Supplied information:

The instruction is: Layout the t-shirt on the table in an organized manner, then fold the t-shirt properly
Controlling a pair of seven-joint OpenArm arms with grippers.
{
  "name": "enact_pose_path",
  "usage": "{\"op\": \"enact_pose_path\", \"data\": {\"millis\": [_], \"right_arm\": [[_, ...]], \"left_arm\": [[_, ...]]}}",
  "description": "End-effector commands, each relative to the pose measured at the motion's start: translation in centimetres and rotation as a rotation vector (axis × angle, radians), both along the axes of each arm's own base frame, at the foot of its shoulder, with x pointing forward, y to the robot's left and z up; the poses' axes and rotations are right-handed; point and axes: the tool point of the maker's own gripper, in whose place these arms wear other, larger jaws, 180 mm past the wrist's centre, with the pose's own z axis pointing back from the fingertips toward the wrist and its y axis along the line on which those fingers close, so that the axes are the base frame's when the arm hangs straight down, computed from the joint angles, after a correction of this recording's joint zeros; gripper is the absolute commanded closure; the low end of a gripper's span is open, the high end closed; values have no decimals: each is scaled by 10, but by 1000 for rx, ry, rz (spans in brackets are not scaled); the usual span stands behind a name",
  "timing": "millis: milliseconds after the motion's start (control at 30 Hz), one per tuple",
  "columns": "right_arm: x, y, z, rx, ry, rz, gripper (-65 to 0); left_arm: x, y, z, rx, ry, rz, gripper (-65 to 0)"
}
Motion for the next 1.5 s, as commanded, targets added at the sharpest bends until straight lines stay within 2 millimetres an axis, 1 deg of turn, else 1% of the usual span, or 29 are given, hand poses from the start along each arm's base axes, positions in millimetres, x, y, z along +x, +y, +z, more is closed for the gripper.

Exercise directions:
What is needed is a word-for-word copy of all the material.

Exercise solution:
The instruction is: Layout the t-shirt on the table in an organized manner, then fold the t-shirt properly
Controlling a pair of seven-joint OpenArm arms with grippers.
{
  "name": "enact_pose_path",
  "usage": "{\"op\": \"enact_pose_path\", \"data\": {\"millis\": [_], \"right_arm\": [[_, ...]], \"left_arm\": [[_, ...]]}}",
  "description": "End-effector commands, each relative to the pose measured at the motion's start: translation in centimetres and rotation as a rotation vector (axis × angle, radians), both along the axes of each arm's own base frame, at the foot of its shoulder, with x pointing forward, y to the robot's left and z up; the poses' axes and rotations are right-handed; point and axes: the tool point of the maker's own gripper, in whose place these arms wear other, larger jaws, 180 mm past the wrist's centre, with the pose's own z axis pointing back from the fingertips toward the wrist and its y axis along the line on which those fingers close, so that the axes are the base frame's when the arm hangs straight down, computed from the joint angles, after a correction of this recording's joint zeros; gripper is the absolute commanded closure; the low end of a gripper's span is open, the high end closed; values have no decimals: each is scaled by 10, but by 1000 for rx, ry, rz (spans in brackets are not scaled); the usual span stands behind a name",
  "timing": "millis: milliseconds after the motion's start (control at 30 Hz), one per tuple",
  "columns": "right_arm: x, y, z, rx, ry, rz, gripper (-65 to 0); left_arm: x, y, z, rx, ry, rz, gripper (-65 to 0)"
}
Motion for the next 1.5 s, as commanded, targets added at the sharpest bends until straight lines stay within 2 millimetres an axis, 1 deg of turn, else 1% of the usual span, or 29 are given, hand poses from the start along each arm's base axes, positions in millimetres, x, y, z along +x, +y, +z, more is closed for the gripper.

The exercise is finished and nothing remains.